• About this task
Exactly as written, transcribe the data that follows.

• Input data
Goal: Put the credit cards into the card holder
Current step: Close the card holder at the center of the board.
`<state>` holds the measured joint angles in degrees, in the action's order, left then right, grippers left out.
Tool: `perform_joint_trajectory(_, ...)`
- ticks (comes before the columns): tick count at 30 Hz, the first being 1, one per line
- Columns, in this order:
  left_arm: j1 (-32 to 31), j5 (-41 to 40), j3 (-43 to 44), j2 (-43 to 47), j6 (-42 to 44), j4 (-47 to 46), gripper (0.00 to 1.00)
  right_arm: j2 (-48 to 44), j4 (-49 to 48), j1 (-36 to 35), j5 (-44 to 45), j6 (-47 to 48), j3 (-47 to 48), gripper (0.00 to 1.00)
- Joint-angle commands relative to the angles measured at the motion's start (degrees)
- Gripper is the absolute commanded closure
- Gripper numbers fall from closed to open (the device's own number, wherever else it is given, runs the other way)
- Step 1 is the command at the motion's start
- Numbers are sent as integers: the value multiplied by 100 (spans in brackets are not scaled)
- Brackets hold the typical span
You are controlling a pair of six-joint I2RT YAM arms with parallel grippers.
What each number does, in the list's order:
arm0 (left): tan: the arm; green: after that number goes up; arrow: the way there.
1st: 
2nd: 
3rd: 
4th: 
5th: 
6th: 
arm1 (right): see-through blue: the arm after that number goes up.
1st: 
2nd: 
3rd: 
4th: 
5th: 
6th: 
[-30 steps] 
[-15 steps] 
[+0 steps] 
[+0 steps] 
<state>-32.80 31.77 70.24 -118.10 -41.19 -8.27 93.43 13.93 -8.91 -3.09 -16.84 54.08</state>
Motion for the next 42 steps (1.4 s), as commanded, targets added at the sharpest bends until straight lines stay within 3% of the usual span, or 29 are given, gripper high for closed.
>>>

• Completed exercise
Goal: Put the credit cards into the card holder
Current step: Close the card holder at the center of the board.
`<state>` holds the measured joint angles in degrees, in the action's order, left then right, grippers left out.
Tool: `perform_joint_trajectory(_, ...)`
- ticks (comes before the columns): tick count at 30 Hz, the first being 1, one per line
- Columns, in this order:
  left_arm: j1 (-32 to 31), j5 (-41 to 40), j3 (-43 to 44), j2 (-43 to 47), j6 (-42 to 44), j4 (-47 to 46), gripper (0.00 to 1.00)
  right_arm: j2 (-48 to 44), j4 (-49 to 48), j1 (-36 to 35), j5 (-44 to 45), j6 (-47 to 48), j3 (-47 to 48), gripper (0.00 to 1.00)
- Joint-angle commands relative to the angles measured at the motion's start (degrees)
- Gripper is the absolute commanded closure
- Gripper numbers fall from closed to open (the device's own number, wherever else it is given, runs the other way)
- Step 1 is the command at the motion's start
- Numbers are sent as integers: the value multiplied by 100 (spans in brackets are not scaled)
- Brackets hold the typical span
You are controlling a pair of six-joint I2RT YAM arms with parallel grippers.
What each number does, in the list's order:
arm0 (left): tan: the arm; green: after that number goes up; arrow: the way there.
1st: 
2nd: 
3rd: 
4th: 
5th: 
6th: 
arm1 (right): see-through blue: the arm after that number goes up.
1st: 
2nd: 
3rd: 
4th: 
5th: 
6th: 
[-30 steps] 
[-15 steps] 
[+0 steps] 
[+0 steps] 
<state>-32.80 31.77 70.24 -118.10 -41.19 -8.27 93.43 13.93 -8.91 -3.09 -16.84 54.08</state>
Motion for the next 42 steps (1.4 s), as commanded, targets added at the sharpest bends until straight lines stay within 3% of the usual span, or 29 are given, gripper high for closed.
>>>

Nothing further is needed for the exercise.